As a vital cog in the No 10 communications machine, she is more
manifesto than magazine material. After TV-AM came press officer posts
at Scotland Yard and the Home Office. Armed with a language degree,
Kenny then took off to Strasbourg as senior press officer for the
Council of Europe, the human rights organisation which set up the
European Court of Human Rights.
A year later, in 1993, she joined Downing Street’s press office, where
she witnessed the historical change-over from Conservative to
’It was one of the most exciting jobs I could have had at the time,’

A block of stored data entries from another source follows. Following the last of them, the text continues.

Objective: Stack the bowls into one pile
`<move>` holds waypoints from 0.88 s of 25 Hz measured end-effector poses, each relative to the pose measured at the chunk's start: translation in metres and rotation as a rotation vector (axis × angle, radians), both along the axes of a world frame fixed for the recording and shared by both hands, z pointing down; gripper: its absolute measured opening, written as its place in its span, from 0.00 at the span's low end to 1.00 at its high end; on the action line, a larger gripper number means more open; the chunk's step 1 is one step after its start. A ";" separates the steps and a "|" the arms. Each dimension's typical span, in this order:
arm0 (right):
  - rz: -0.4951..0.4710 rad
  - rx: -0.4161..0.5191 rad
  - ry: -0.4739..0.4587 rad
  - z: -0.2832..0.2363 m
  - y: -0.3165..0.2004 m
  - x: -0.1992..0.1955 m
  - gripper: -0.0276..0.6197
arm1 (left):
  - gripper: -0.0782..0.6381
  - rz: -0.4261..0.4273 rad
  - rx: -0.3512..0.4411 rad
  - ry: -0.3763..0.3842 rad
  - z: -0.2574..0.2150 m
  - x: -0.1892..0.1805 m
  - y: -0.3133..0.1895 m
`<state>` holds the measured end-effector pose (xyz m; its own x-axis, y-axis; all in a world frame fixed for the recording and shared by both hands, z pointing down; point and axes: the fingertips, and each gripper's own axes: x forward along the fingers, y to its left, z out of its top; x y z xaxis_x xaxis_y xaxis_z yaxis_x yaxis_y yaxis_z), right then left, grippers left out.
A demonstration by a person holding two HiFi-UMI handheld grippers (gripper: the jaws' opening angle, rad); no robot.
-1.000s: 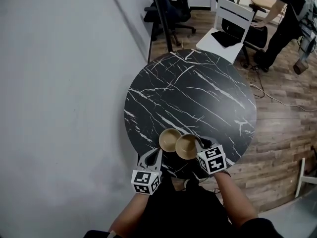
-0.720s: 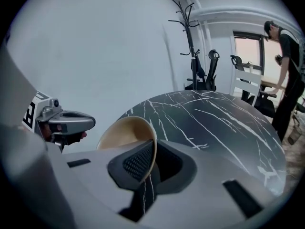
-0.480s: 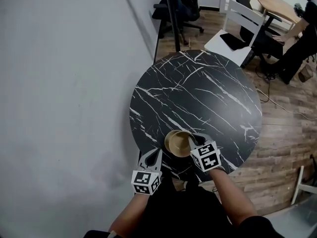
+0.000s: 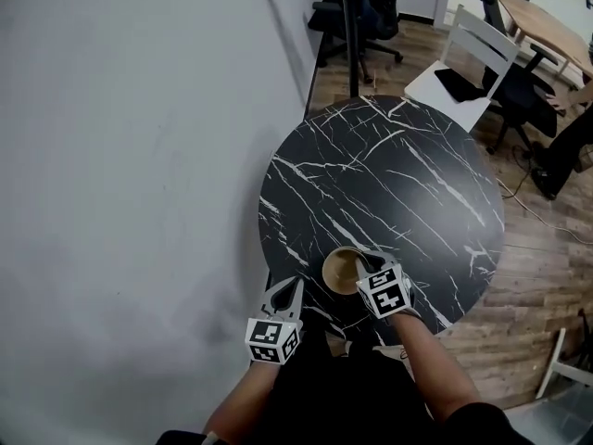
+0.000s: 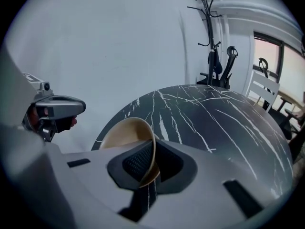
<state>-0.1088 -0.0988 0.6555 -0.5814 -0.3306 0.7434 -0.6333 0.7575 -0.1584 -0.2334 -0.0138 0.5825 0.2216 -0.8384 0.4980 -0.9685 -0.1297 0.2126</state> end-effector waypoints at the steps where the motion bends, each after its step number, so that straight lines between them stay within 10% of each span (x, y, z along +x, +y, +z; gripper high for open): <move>1: -0.005 0.000 0.007 0.002 0.000 -0.001 0.09 | 0.13 -0.003 -0.002 0.002 0.001 -0.002 0.001; 22: 0.062 0.073 -0.038 -0.024 -0.015 0.019 0.18 | 0.13 0.018 0.008 -0.002 -0.005 0.005 -0.012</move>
<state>-0.0901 -0.1140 0.6315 -0.5853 -0.4193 0.6939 -0.6739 0.7275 -0.1288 -0.2285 -0.0255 0.5779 0.2356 -0.8384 0.4915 -0.9664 -0.1485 0.2099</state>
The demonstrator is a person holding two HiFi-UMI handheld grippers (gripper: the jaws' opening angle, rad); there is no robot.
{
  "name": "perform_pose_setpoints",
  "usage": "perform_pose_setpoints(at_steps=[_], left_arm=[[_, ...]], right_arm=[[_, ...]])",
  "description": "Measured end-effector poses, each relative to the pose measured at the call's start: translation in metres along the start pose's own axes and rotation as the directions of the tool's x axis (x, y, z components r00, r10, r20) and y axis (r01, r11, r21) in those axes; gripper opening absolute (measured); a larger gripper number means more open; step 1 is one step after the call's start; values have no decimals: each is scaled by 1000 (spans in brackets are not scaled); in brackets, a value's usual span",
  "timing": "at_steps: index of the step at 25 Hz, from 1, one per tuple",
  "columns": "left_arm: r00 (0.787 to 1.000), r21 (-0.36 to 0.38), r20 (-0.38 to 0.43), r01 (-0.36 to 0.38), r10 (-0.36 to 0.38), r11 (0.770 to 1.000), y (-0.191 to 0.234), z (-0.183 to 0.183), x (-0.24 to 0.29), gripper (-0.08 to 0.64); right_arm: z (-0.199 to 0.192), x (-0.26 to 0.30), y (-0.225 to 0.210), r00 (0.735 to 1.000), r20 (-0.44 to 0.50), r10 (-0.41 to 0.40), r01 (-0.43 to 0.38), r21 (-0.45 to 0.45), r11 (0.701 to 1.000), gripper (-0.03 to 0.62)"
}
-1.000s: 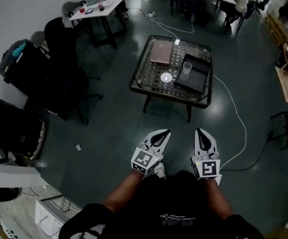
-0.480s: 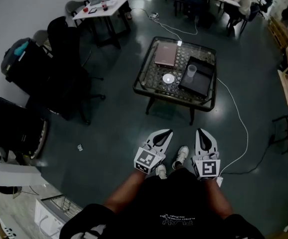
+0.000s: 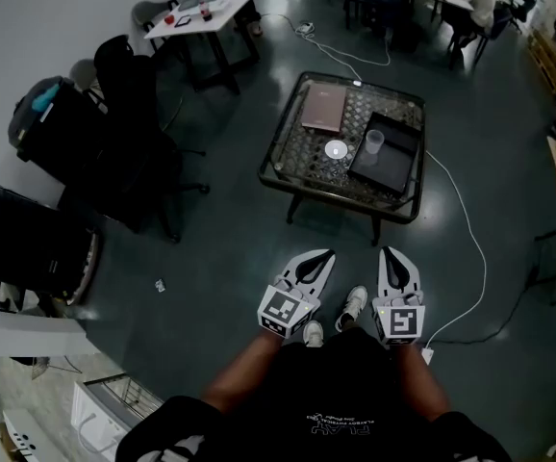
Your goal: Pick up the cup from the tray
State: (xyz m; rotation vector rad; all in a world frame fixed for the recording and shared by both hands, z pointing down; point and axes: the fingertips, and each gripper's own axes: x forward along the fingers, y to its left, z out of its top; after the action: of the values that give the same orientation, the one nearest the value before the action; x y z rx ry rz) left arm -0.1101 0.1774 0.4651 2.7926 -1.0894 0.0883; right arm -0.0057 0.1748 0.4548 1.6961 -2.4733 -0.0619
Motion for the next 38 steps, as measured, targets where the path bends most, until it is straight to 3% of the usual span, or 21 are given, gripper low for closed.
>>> perform_pose_setpoints(at_steps=[10, 19, 35, 38], left_arm=[[1000, 19, -13, -12, 12, 1000, 11, 9, 51, 11], [997, 38, -21, -73, 74, 997, 32, 14, 101, 11], [984, 57, -58, -166, 169, 985, 44, 22, 164, 11], [983, 65, -60, -172, 176, 983, 44, 23, 169, 11]], right_arm=[[-17, 29, -48, 1000, -17, -2, 3, 52, 999, 9], [-26, 57, -93, 1000, -23, 18, -17, 62, 998, 9], [-20, 106, -153, 991, 31, 132, -133, 60, 989, 9], [-20, 115, -160, 991, 44, 123, -125, 71, 990, 9]])
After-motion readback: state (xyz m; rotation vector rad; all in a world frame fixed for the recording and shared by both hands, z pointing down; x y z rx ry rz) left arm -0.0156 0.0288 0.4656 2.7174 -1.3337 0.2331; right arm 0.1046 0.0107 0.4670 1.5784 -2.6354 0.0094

remembers Kenny. ’A day like that only happens once in your life.’ Under
Alastair Campbell’s wing, she helped build the Strategic Communications
Unit, a department designed to improve the co-ordination and
presentation of Government policies. Her colleague of four years, deputy
press secretary Godric Smith, describes her working style as action
personified: ’Siobhan has an engaging personality but a ruthless focus
on delivery,’ he says.
’She doesn’t just talk, she does. She revolutionised our communications
with the non-news media.’
And this is where the move to the National Magazine Company starts to
make sense. Eighteen months ago Kenny had the idea of involving women’s
magazines in Government policies. She set up a central contact point for
editors to call people within the communications unit who understood
their audiences and deadlines - a first for No 10. ’The Government had
not always looked at telling its own story to the majority of people its
policies affect,’ she explains.
Kenny invited a host of editors from magazines as diverse as Take a
Break and Vogue to attend a Q&A session with drug czar Keith Hallawell
and Tony Blair.
Another venture saw editors from teen magazines like J17 discuss a
report by the Government’s Social Exclusion Unit on 16- to 18-year-olds
who leave school early with few prospects. Aside from gaining valuable
input from editors and a pile of cuttings ’up to my neck’, Kenny made
stacks of contacts and a few friends. She says it was ’inevitable’ she
would jump ship to magazine publishing.
’I enjoyed working with the editors so much I thought I could slide in
there,’ she says. ’I know a lot of NatMags’ editors already, which is
half the battle.’ Kenny is unsure of her exact aims when she arrives,
but one thing she definitely wants to do is to push forward the editors
of NatMags’ 12 titles including Harpers & Queen, Cosmopolitan and Good
Housekeeping as spokespeople on issues affecting their readers and
maintain links with the Government.
NatMags managing director Terry Mansfield acknowledges her new job will
be ’entirely different’ to Number 10 but explains that one of his
editors sung her praises so loudly he had to listen. ’The communications
director has to understand what the story is from the journalist’s point
of view rather than pushing out PR puff and Siobhan has that
understanding,’ he says.
Terry Tavner, editor of IPC’s Woman’s Own agrees. Tavner met Kenny when
she took her to meet Hallawell and a heroin addict for an article she
was writing on drugs. ’Siobhan has a fantastic understanding of women’s
magazines,’ she says.
’Her background is making stories work, albeit Government ones. She has
a nose for what is great PR. She can spot a story and knows how to place
it. She has great contacts on newspapers, good people skills and is
completely unflappable. Best of all, Siobhan makes things happen. I
think it’s an inspired appointment.’
1992: Senior press officer, Council of Europe
1993: Senior press officer, Downing Street
1998: Strategic adviser, Strategic Communications Unit
1999: Communications director, National Magazine Company.